TASK DIRECTIONS - Transcribe the entire listing faithfully; every line must match the original.
• • • • • • •
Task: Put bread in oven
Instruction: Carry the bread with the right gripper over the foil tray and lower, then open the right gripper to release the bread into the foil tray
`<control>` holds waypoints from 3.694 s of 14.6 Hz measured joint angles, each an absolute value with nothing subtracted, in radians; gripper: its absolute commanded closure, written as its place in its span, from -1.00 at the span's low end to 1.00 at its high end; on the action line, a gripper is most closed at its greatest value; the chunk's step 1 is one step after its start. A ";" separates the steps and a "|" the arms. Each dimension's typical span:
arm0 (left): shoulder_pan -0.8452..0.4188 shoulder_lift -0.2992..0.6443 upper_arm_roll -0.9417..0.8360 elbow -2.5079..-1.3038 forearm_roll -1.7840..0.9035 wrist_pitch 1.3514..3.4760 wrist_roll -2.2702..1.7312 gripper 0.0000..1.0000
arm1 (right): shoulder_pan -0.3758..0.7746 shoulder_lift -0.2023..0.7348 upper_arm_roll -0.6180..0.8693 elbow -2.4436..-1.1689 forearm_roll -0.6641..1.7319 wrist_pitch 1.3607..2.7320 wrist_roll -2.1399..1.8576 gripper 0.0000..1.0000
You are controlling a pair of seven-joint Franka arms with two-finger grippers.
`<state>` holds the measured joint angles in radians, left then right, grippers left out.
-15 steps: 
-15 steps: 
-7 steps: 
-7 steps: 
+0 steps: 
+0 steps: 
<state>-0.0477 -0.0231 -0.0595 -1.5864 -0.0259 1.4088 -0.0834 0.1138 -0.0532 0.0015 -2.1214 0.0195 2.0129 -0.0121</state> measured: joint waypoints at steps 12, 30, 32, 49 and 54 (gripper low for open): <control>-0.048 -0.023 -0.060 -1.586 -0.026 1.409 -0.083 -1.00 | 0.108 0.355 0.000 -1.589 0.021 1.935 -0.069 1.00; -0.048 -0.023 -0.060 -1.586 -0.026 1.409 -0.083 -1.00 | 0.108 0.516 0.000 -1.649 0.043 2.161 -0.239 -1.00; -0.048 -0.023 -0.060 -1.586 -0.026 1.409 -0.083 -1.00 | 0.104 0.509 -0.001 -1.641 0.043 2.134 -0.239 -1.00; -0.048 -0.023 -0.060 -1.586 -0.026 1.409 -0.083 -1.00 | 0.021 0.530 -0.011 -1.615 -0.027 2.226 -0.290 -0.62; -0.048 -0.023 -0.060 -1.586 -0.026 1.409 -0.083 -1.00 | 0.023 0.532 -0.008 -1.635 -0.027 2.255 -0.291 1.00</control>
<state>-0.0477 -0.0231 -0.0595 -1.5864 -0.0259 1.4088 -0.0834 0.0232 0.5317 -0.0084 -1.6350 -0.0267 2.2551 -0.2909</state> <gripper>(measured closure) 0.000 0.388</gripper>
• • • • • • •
TASK ANSWER -
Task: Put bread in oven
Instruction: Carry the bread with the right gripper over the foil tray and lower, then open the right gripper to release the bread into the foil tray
`<control>` holds waypoints from 3.694 s of 14.6 Hz measured joint angles, each an absolute value with nothing subtracted, in radians; gripper: its absolute commanded closure, written as its place in its span, from -1.00 at the span's low end to 1.00 at its high end; on the action line, a gripper is most closed at its greatest value; the chunk's step 1 is one step after its start. A ";" separates the steps and a "|" the arms. Each dimension's typical span:
arm0 (left): shoulder_pan -0.8452..0.4188 shoulder_lift -0.2992..0.6443 upper_arm_roll -0.9417..0.8360 elbow -2.5079..-1.3038 forearm_roll -1.7840..0.9035 wrist_pitch 1.3514..3.4760 wrist_roll -2.2702..1.7312 gripper 0.0000..1.0000
arm1 (right): shoulder_pan -0.3758..0.7746 shoulder_lift -0.2023..0.7348 upper_arm_roll -0.6180..0.8693 elbow -2.4436..-1.1689 forearm_roll -0.6641..1.7319 wrist_pitch 1.3607..2.7320 wrist_roll -2.1399..1.8576 gripper 0.0000..1.0000
You are controlling a pair of seven-joint Franka arms with two-finger grippers.
`<state>` holds the measured joint angles in radians, left then right, grippers left out.
-15 steps: 
-15 steps: 
-7 steps: 
-7 steps: 
+0 steps: 
+0 steps: 
<state>-0.0477 -0.0231 -0.0595 -1.5864 -0.0259 1.4088 -0.0834 0.1138 -0.0532 0.0015 -2.1214 0.0195 2.0129 -0.0121</state> measured: joint waypoints at steps 12, 30, 32, 49 and 54 (gripper low for open): <control>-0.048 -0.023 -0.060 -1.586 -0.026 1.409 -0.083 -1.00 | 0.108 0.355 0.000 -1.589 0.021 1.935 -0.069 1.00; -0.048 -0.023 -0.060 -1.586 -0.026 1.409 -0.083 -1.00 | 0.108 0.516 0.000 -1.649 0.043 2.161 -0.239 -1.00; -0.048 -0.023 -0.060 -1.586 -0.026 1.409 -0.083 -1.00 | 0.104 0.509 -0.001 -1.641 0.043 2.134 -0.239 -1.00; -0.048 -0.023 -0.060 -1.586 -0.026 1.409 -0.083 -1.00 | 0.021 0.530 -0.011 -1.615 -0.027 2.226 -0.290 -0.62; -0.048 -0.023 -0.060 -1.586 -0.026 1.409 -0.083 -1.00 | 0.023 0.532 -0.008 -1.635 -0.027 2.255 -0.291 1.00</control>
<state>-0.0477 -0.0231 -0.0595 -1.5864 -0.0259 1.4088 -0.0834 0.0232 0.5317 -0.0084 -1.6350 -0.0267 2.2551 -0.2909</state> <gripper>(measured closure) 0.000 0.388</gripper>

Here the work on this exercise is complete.